Rugosite du paysage et evapotranspiration potentielle a l'echelle regionale

Abstract

Contrary to the microclimatic influences of a single windbreak, those of a network of parallel belts are still imperfectly known.A simple generalization of the individual case by taking into account a number of obstacles and the characteristics of the adjacent surfaces seems problematic; by considering a network of windbreaks as constituting the elements of a regional system, one may be able to deduce a roughness applicable to a regional scale.The roughness depends on height, porosity and relative spacing of the constitutive elements. Every natural surface and, particularly, organized networks of tree belts, may be characterized by two classical parameters: the roughness parameter z0 and the zero-plane displacement D. A theoretical study of the variation of z0 and D for varying relative spacings shows the existence of an optimal spacing (about 5 to 10 times the height of the windbreaks according to experiments) which will create a maximum relative roughness.The influence of surface roughness on the microclimate is studied theoretically, assuming sufficiently large homogeneous surfaces, and neglecting local advection. An increase in roughness tends to increase the turbulent transfer of momentum. As Reynold's analogy is no longer valid near a surface of high roughness, the creation of isolated cells leads to a reduction of heat and mass transfer through the surface. By using Chamberlain's empirical expression for this effect, the calculated wind function f (u) in Penman's equation may be written as follows: f(u) ∼ u∗n, with 0,55 ⩽ n ⩽ 1∗For near-smooth surfaces n tends to become 1. For rougher surfaces n is closer to 0,75. These results agree well with those of Brutsaert (1965).As networks of tree belts create new roughness elements in the landscape concerned, the evaporative power (Ea) and, thereby, the regional evapotranspiration (ETP) are expected to decrease.
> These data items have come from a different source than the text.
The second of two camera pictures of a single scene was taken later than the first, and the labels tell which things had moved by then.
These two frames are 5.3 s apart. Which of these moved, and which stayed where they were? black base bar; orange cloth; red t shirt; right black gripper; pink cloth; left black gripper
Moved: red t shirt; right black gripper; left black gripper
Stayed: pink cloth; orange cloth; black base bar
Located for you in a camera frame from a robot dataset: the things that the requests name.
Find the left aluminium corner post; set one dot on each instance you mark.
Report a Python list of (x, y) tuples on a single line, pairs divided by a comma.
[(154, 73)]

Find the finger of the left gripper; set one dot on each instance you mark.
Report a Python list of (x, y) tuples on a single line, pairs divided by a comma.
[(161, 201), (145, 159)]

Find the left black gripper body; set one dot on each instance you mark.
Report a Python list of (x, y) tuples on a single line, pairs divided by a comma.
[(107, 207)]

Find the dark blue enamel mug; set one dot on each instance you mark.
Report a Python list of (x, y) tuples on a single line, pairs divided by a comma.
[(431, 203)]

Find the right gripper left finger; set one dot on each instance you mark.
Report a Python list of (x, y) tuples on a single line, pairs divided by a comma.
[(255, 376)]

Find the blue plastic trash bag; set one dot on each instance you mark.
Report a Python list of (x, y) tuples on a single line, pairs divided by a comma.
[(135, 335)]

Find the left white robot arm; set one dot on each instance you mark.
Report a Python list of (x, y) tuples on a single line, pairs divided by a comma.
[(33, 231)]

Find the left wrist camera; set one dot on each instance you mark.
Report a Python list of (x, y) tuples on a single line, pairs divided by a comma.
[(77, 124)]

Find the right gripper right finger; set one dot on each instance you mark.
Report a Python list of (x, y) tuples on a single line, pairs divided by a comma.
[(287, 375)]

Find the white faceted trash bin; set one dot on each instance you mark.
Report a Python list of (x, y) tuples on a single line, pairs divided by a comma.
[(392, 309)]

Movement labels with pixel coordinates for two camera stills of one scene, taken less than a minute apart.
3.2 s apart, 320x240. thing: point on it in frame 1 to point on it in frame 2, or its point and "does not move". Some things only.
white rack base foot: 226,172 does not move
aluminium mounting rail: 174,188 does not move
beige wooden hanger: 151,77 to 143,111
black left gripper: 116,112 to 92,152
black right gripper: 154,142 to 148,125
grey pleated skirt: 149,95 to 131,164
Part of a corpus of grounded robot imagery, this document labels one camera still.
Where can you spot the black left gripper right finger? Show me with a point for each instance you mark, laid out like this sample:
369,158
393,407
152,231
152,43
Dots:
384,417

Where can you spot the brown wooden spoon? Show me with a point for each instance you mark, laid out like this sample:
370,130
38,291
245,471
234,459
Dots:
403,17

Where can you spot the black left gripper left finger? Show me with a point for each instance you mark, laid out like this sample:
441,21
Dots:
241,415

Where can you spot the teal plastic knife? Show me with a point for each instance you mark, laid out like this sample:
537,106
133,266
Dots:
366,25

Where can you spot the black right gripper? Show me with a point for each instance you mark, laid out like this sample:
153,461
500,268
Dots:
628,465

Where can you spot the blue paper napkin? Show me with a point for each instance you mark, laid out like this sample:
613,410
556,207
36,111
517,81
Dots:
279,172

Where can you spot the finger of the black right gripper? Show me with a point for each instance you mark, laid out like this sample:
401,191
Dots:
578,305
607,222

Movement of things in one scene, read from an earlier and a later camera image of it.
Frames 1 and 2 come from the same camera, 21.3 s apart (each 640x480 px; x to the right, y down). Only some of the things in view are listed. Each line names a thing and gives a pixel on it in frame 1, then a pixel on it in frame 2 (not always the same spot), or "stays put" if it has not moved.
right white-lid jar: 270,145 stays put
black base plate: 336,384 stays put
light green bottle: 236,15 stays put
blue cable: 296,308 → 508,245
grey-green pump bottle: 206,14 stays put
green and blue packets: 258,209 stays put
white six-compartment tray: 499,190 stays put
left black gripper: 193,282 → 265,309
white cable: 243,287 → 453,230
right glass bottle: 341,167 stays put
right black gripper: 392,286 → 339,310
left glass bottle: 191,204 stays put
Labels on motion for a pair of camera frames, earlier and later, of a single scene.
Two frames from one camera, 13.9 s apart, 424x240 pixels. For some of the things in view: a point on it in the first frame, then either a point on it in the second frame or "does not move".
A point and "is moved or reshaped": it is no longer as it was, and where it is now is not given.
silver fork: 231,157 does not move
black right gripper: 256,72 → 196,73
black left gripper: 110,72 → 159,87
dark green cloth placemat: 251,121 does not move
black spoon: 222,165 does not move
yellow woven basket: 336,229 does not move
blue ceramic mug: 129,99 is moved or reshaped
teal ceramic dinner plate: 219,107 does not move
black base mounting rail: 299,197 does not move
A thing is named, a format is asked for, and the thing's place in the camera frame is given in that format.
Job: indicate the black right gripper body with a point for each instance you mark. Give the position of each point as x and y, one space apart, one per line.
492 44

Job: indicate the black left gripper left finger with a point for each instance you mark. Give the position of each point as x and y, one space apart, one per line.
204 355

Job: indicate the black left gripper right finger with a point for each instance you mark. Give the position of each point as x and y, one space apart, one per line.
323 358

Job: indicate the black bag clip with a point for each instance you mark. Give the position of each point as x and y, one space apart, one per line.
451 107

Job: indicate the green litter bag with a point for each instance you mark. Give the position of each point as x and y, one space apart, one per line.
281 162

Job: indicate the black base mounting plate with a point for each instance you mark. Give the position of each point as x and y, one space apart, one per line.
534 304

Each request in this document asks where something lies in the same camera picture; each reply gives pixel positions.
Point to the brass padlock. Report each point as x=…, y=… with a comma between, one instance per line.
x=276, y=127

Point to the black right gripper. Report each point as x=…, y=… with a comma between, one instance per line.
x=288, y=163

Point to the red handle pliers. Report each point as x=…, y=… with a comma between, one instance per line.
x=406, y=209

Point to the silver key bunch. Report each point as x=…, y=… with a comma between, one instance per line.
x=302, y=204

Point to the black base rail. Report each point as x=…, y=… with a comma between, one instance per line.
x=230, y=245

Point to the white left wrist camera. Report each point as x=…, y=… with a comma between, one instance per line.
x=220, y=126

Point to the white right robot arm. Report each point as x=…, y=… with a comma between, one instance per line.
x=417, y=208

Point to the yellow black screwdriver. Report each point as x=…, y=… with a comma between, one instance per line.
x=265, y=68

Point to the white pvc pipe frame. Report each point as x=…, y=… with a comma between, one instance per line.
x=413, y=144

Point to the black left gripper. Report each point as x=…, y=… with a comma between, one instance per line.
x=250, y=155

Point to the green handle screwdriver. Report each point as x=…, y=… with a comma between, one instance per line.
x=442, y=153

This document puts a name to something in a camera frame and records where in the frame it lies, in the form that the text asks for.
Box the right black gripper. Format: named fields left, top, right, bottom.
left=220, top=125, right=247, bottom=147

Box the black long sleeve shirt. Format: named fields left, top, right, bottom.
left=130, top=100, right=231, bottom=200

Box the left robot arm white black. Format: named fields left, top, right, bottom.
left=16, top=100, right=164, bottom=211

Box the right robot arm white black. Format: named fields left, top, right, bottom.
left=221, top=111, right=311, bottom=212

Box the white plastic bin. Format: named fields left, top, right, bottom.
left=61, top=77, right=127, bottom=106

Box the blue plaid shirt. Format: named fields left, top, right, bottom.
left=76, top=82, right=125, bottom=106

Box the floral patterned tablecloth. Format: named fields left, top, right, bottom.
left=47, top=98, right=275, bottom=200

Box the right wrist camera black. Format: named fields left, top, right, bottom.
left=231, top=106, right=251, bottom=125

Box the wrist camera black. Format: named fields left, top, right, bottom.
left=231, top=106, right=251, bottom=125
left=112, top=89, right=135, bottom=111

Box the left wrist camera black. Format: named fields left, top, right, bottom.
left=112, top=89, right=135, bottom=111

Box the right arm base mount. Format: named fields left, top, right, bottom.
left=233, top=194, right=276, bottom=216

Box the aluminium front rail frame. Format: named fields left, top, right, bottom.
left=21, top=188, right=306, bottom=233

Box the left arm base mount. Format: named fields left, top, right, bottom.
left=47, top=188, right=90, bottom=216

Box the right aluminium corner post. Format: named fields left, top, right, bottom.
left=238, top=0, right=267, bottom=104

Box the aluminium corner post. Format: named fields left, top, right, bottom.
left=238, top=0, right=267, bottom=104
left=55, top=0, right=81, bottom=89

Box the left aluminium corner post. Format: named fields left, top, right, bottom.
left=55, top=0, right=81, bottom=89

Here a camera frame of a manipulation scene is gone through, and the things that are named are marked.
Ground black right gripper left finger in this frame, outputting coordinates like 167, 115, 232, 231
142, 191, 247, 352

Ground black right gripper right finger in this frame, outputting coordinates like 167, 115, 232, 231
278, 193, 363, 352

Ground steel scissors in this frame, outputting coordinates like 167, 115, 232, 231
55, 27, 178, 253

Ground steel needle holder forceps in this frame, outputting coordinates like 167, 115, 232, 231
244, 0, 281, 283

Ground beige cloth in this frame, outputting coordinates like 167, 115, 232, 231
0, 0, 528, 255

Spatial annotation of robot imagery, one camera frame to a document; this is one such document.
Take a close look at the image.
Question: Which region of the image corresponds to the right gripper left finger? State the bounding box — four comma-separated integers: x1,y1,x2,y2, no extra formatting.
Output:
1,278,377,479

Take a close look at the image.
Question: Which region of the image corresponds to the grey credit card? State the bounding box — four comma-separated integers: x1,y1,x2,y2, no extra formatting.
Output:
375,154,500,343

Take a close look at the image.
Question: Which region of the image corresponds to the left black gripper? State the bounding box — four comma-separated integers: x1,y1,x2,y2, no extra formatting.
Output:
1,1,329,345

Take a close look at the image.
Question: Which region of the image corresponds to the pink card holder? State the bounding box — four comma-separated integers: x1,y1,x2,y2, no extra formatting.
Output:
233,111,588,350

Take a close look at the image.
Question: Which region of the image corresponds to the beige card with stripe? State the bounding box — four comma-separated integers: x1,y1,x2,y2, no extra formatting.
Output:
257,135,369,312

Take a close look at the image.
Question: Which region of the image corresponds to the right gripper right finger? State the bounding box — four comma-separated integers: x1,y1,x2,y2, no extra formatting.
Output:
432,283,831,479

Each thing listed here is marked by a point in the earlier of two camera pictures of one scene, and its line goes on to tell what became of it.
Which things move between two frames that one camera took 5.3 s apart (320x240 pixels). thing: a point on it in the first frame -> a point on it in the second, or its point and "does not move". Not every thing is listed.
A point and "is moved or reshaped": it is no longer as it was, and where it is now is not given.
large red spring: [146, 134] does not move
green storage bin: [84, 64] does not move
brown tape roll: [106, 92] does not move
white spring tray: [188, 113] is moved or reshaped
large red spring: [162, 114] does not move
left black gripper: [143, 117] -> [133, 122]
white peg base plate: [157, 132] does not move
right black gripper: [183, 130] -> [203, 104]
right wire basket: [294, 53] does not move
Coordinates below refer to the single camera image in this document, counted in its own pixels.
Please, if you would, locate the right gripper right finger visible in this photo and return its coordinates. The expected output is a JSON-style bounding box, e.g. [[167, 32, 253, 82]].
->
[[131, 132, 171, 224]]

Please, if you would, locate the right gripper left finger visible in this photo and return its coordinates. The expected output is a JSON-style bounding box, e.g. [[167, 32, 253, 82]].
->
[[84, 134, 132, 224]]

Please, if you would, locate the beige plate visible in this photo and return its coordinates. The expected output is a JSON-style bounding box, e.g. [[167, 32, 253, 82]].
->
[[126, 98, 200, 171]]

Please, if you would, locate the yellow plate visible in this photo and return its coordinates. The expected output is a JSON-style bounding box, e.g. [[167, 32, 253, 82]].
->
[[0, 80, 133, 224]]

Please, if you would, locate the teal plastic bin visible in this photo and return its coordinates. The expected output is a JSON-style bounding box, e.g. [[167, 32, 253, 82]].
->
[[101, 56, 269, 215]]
This would be in agreement with the experimental observations of several authors. For the purposes of rational land use, from the point of view of climatology, a maximum roughness in areas of strong winds could be achieved by planning an optimal spacing of the windbreaks, in accordance with the different species of windbreaks used. This is, however, not valid in transitional zones, where the increase of the drag effects due to the changes of topography may produce opposite effects.